## [EXERCISE REQUIREMENTS]
In the entries that follow, the line with "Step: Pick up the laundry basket" opens the range and the line with "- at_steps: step" closes it; repeat that range exactly, both lines included.

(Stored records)
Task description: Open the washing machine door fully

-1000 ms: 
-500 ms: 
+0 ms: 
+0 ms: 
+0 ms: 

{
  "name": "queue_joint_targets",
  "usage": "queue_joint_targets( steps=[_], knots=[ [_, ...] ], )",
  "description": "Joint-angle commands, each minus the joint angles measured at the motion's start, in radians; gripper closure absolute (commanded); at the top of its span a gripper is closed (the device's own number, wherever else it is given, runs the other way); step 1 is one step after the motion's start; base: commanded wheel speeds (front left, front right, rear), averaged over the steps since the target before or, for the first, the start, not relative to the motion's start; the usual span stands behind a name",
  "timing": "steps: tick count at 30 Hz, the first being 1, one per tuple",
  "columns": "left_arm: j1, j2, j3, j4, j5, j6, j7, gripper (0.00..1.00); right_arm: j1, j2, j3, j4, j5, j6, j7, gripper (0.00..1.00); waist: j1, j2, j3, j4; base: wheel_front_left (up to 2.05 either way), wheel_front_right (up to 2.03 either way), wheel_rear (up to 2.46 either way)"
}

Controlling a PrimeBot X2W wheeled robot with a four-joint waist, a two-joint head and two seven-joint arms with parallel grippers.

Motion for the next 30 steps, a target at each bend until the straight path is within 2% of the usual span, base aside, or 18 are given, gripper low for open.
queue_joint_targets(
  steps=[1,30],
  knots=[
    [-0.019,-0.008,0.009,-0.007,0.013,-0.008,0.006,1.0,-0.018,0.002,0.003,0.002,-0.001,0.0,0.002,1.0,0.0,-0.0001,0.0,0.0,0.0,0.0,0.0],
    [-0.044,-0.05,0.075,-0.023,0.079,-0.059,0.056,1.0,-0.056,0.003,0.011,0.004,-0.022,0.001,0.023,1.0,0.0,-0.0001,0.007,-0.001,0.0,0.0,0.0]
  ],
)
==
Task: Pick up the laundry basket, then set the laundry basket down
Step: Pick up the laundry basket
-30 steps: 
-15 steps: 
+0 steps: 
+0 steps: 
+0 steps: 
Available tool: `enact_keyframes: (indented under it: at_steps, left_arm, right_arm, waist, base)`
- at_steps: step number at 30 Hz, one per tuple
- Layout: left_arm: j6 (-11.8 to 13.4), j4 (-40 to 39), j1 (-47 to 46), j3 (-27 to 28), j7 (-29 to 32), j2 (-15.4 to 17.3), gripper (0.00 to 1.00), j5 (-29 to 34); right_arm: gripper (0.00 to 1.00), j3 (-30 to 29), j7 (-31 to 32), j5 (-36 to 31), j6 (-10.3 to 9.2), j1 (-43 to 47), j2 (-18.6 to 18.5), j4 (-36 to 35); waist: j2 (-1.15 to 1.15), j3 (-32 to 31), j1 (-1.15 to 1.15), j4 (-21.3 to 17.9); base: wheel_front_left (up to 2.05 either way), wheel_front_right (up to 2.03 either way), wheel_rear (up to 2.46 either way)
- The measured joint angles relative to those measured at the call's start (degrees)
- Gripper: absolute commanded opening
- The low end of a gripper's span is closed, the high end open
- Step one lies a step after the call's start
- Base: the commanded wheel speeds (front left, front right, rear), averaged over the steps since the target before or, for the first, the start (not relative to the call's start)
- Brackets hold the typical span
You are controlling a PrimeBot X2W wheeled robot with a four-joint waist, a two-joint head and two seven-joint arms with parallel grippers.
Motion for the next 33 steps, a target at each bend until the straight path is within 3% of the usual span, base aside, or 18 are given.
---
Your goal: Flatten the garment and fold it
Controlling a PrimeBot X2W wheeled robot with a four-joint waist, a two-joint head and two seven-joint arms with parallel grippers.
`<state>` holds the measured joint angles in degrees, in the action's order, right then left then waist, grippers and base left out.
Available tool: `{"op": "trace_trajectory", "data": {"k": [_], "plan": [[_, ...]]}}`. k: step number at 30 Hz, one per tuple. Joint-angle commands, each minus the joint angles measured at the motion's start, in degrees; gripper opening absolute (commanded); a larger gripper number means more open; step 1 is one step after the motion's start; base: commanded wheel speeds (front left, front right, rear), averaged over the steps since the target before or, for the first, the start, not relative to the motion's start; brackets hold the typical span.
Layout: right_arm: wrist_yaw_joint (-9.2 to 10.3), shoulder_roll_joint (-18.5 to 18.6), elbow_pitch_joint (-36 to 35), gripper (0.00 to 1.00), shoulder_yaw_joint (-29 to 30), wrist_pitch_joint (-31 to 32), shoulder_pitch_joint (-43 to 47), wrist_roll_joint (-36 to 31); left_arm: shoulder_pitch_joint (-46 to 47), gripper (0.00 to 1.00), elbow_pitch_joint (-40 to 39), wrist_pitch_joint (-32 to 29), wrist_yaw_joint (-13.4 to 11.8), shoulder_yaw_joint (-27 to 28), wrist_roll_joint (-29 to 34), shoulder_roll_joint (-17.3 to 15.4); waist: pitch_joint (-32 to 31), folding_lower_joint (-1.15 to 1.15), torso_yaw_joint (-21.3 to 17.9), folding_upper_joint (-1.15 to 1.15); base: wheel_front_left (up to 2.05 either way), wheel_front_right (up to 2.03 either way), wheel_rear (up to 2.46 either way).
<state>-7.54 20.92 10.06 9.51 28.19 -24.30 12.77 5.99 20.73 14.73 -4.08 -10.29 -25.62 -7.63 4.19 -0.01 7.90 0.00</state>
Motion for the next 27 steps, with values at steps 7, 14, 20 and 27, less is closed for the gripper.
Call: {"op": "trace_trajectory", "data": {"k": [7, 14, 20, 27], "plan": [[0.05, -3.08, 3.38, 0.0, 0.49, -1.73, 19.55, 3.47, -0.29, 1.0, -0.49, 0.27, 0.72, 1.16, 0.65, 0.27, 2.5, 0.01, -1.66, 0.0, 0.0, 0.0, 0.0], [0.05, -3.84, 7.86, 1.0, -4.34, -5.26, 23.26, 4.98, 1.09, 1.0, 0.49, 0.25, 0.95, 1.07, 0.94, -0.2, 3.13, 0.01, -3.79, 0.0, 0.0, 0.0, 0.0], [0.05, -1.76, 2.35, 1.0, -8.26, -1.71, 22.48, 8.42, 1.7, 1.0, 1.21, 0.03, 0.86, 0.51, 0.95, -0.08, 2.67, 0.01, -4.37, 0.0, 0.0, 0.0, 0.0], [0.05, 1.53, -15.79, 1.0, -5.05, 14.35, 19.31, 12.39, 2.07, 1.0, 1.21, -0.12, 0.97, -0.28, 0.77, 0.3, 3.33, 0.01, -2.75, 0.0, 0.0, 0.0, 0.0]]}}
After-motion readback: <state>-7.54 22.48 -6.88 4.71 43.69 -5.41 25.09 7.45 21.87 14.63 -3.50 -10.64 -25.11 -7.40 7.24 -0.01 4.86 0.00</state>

## [REPLY TO THE TASK]
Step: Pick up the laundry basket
-30 steps: 
-15 steps: 
+0 steps: 
+0 steps: 
+0 steps: 
Available tool: `enact_keyframes: (indented under it: at_steps, left_arm, right_arm, waist, base)`
- at_steps: step number at 30 Hz, one per tuple

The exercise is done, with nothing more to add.